Editor’s Note: Kayla’s Korner will be a reoccurring column that deals with mental health and teenage issues.


This week, I decided to watch and reflect on a CBS, “60 Minutes,” video I watched. The video was titled “Groundbreaking Study Examines Effects of Screen Time on Kids.” This came out about a month ago on Dec. 9, 2018.

This video discusses multiple studies that were completed on children to see if screen time affects thinking, language skills, and their mental health. To find this, there were brain scans taken, as well as experiments done.

For example, it was shown that kids who spend more than two hours a day on a screen get lower scores on thinking and language tests.

Similarly, with four and a half hours a day on a phone had a big effect on how teens related to each other.

A psychology professor at San Diego State University, Jean Twenge, says, “It should be a tool that you use. Not a tool that uses you.”

If screen time is so bad for us, why don’t we just stop?

According to this video, scientists have came to the conclusion that screen time releases dopamine, which is all about cravings and desires in the brain. Teens want to keep getting that good feeling that comes with the release of dopamine even if they are acting impulsively.

When smartphones began to become popular amongst all people, it has spiked loneliness and depression in teens.

This also tripled the emergency visits for self-harm.  

Although it is uncertain if this has all come from smartphones, many scientists believe it did. And in my opinion, I also believe smartphones and screen time are most likely the culprit.

For me, social media can sometimes make me feel even worse than I already am. I look at pictures of others and see where they are. I would get upset and start to have self-deprecating thoughts, such as “Oh, you are not there because no one likes you” or “Why would you be invited to that, you are not cool.” This does not always happen, but it happens especially when I am in an already upset mood.

For me, I also feel very lonely, because I will talk to people on social media that go to Pascack Valley and not even be able to talk to them in person. It makes me feel awkward.

I am also really into YouTube, especially watching fashion videos as well as makeup tutorials. These can make me sad because there would be a beauty guru that is so pretty and I just want to be like her.

But I also believe that phones have given me the ability to connect to people that are scared to talk to me in person, especially those that have similar situations as mine. It gives me a platform for people to openly talk to me without having to be scared or nervous. I am very grateful for that.

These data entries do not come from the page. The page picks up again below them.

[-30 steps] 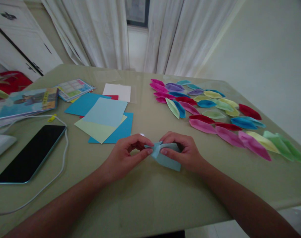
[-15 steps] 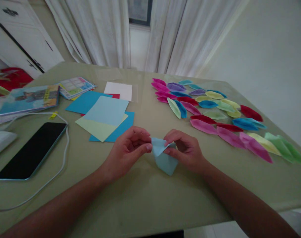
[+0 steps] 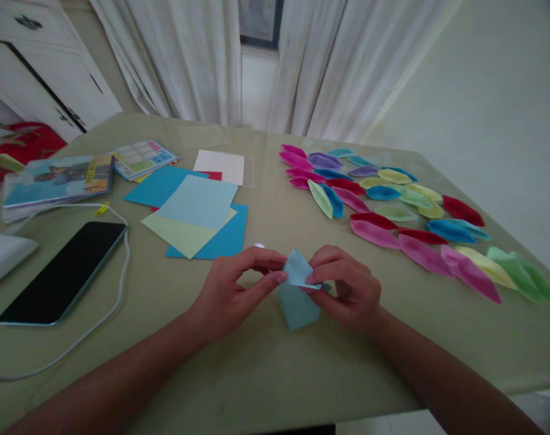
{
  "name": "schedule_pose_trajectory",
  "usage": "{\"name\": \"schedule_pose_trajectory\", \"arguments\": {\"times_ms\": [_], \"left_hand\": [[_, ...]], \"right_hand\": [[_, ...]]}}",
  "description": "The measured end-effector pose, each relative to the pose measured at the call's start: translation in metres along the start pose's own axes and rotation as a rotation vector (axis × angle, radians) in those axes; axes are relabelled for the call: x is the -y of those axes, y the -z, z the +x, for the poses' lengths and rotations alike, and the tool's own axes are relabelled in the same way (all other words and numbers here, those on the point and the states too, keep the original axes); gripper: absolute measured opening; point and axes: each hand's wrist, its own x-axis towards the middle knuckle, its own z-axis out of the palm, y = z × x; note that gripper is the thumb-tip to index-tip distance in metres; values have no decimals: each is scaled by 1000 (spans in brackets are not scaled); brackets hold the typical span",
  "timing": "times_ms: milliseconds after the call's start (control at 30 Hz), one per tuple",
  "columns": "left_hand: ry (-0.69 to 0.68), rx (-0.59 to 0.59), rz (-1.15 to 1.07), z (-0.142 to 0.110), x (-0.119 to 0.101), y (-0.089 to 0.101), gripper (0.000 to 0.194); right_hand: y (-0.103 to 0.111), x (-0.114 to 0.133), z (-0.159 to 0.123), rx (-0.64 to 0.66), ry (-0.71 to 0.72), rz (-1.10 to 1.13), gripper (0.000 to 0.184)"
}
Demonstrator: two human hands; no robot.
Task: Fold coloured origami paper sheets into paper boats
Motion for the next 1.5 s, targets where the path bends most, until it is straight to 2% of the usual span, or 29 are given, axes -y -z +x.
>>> {"name": "schedule_pose_trajectory", "arguments": {"times_ms": [200, 500, 633, 700, 767, 867, 933, 1000, 1100, 1200, 1500], "left_hand": [[205, 103, -168, 3, -5, 1, 20], [243, 101, -86, 0, -7, 1, 13], [230, 112, -114, 1, -6, 0, 13], [197, 82, -130, 0, -5, 0, 14], [107, 51, -94, 0, -3, 0, 11], [-32, 76, -2, 0, -1, 1, 12], [-86, 97, 16, 0, 0, 1, 21], [-108, 96, 27, 1, -1, 1, 18], [-50, 78, 47, 0, -2, 0, 6], [16, 61, 12, -2, -1, -1, 11], [179, 26, -243, 1, 0, -4, 12]], "right_hand": [[0, 4, 0, 34, 27, -78, 29], [0, 5, 3, 51, 2, -49, 22], [0, 5, 5, 47, -23, -1, 20], [-1, 5, 5, 34, -28, 1, 18], [-2, 4, 6, 18, -34, -16, 17], [-2, 5, 6, -9, -47, -46, 17], [-2, 5, 6, -29, -54, -62, 16], [-2, 5, 6, -43, -54, -61, 17], [-3, 5, 4, -46, -62, -12, 25], [-4, 4, 2, -63, -83, 37, 29], [-7, 2, -3, -77, -175, 95, 26]]}}
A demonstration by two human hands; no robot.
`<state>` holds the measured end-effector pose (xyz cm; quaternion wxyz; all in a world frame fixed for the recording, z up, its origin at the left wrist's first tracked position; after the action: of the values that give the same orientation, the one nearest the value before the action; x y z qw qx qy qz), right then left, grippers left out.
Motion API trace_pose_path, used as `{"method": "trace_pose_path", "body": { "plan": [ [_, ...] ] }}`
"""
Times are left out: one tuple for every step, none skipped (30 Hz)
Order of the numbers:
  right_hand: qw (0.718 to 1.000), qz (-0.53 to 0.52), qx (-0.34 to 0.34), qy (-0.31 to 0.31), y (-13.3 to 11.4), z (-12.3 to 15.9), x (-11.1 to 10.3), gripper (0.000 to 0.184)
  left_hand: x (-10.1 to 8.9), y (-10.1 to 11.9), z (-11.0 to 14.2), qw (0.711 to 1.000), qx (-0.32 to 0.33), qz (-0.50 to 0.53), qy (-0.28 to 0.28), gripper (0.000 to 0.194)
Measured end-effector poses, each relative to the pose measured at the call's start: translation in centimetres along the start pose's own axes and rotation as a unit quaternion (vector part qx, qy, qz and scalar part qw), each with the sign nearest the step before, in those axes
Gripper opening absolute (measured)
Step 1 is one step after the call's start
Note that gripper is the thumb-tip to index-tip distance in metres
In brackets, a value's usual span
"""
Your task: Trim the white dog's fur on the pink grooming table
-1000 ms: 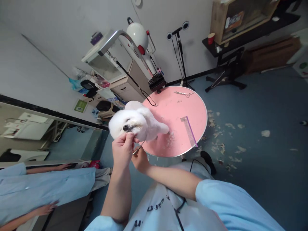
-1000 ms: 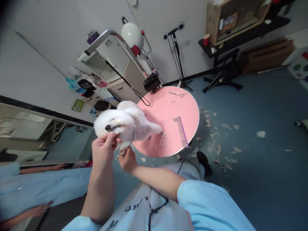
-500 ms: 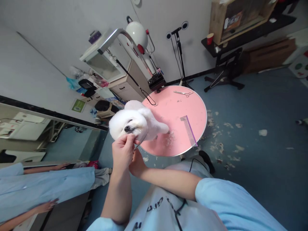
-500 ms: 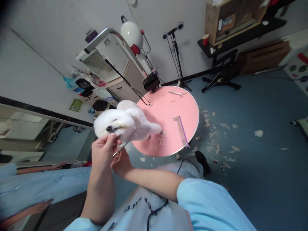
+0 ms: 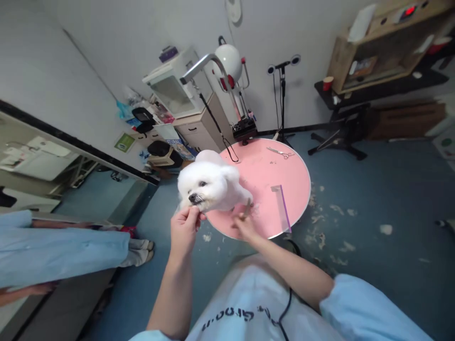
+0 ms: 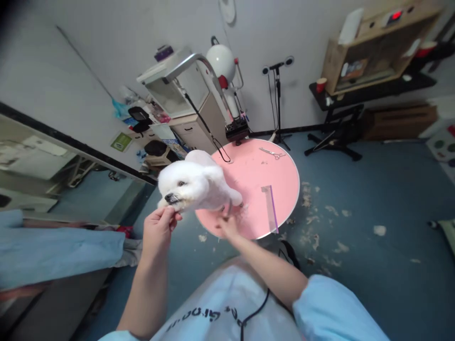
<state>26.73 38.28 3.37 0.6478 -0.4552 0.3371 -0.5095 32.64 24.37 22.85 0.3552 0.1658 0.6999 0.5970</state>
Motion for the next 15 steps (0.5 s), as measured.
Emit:
{"method": "trace_pose_path", "body": {
  "plan": [
    [0.997,0.074,0.020,0.014,1.2,-1.6,-3.3,0.020,-0.2,-0.5,0.0,1.000,-0.010,0.001,0.005,0.036],
    [0.988,0.148,0.037,0.029,2.1,-3.1,-6.6,0.020,-0.4,-0.8,0.0,1.000,-0.019,0.001,0.013,0.035],
    [0.973,0.219,0.053,0.049,2.7,-4.5,-9.5,0.017,-0.6,-1.2,0.0,0.999,-0.028,0.003,0.023,0.035],
    [0.955,0.282,0.065,0.067,3.1,-5.7,-11.9,0.014,-0.8,-1.5,0.0,0.999,-0.036,0.007,0.034,0.034],
    [0.935,0.338,0.076,0.079,3.3,-6.6,-13.7,0.012,-0.9,-1.7,-0.1,0.998,-0.043,0.011,0.042,0.033],
    [0.915,0.385,0.084,0.087,3.6,-7.2,-14.8,0.013,-1.0,-1.8,-0.1,0.998,-0.046,0.012,0.046,0.032],
    [0.896,0.425,0.089,0.089,3.9,-7.6,-15.4,0.016,-1.0,-1.9,-0.2,0.998,-0.046,0.010,0.048,0.031],
    [0.880,0.458,0.091,0.089,4.2,-7.8,-15.6,0.022,-1.0,-1.8,-0.2,0.998,-0.041,0.006,0.048,0.030],
    [0.866,0.485,0.090,0.087,4.5,-7.8,-15.5,0.028,-0.9,-1.6,-0.3,0.998,-0.033,0.002,0.046,0.030],
    [0.853,0.507,0.087,0.084,4.8,-7.8,-15.3,0.035,-0.9,-1.3,-0.3,0.999,-0.023,-0.002,0.043,0.031],
    [0.842,0.527,0.083,0.083,5.1,-7.7,-15.1,0.041,-0.7,-1.0,-0.4,0.999,-0.013,-0.003,0.041,0.032],
    [0.830,0.545,0.080,0.082,5.2,-7.6,-15.1,0.047,-0.6,-0.6,-0.4,0.999,-0.005,-0.001,0.037,0.032],
    [0.820,0.561,0.078,0.081,5.3,-7.6,-15.2,0.050,-0.4,-0.2,-0.5,1.000,0.000,0.002,0.031,0.032],
    [0.810,0.575,0.076,0.079,5.4,-7.6,-15.4,0.052,0.0,0.2,-0.6,1.000,0.004,0.007,0.021,0.032],
    [0.802,0.588,0.076,0.075,5.4,-7.6,-15.6,0.052,0.4,0.5,-0.7,1.000,0.008,0.012,0.008,0.031]
  ]
}}
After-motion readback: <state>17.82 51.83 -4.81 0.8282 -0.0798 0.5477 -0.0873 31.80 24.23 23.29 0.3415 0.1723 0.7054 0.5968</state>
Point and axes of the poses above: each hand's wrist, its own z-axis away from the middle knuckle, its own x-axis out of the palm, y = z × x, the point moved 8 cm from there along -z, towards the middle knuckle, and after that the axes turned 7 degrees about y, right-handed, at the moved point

I found a very interesting study that the University of Pennsylvania has done that was talked about in this video. The study had college students limit themselves to 30 minutes a day on a phone or screen. These students reported that they were less lonely and depressed.

I think this shows that phones and social media can add to depression and loneliness.

On my phone, to kind of counteract the things that could make me feel sad, I put wallpapers on my phone that are positive to motivate me. So even if I get sad, I can just look at my background and it will remind me that everything is going to be okay.

Right now, my background states “Good things are coming.”

I like to change it every so often just for aesthetic purposes as well as just in need of a change. I highly recommend this to everyone, just to add a little positivity in your life.

Overall, this video has taught me a lot of things related to screen time and mental health. If you have 15 minutes, I would watch it and really listen to what it is saying.

It has persuaded me to cut back on screen time and really just focus on myself.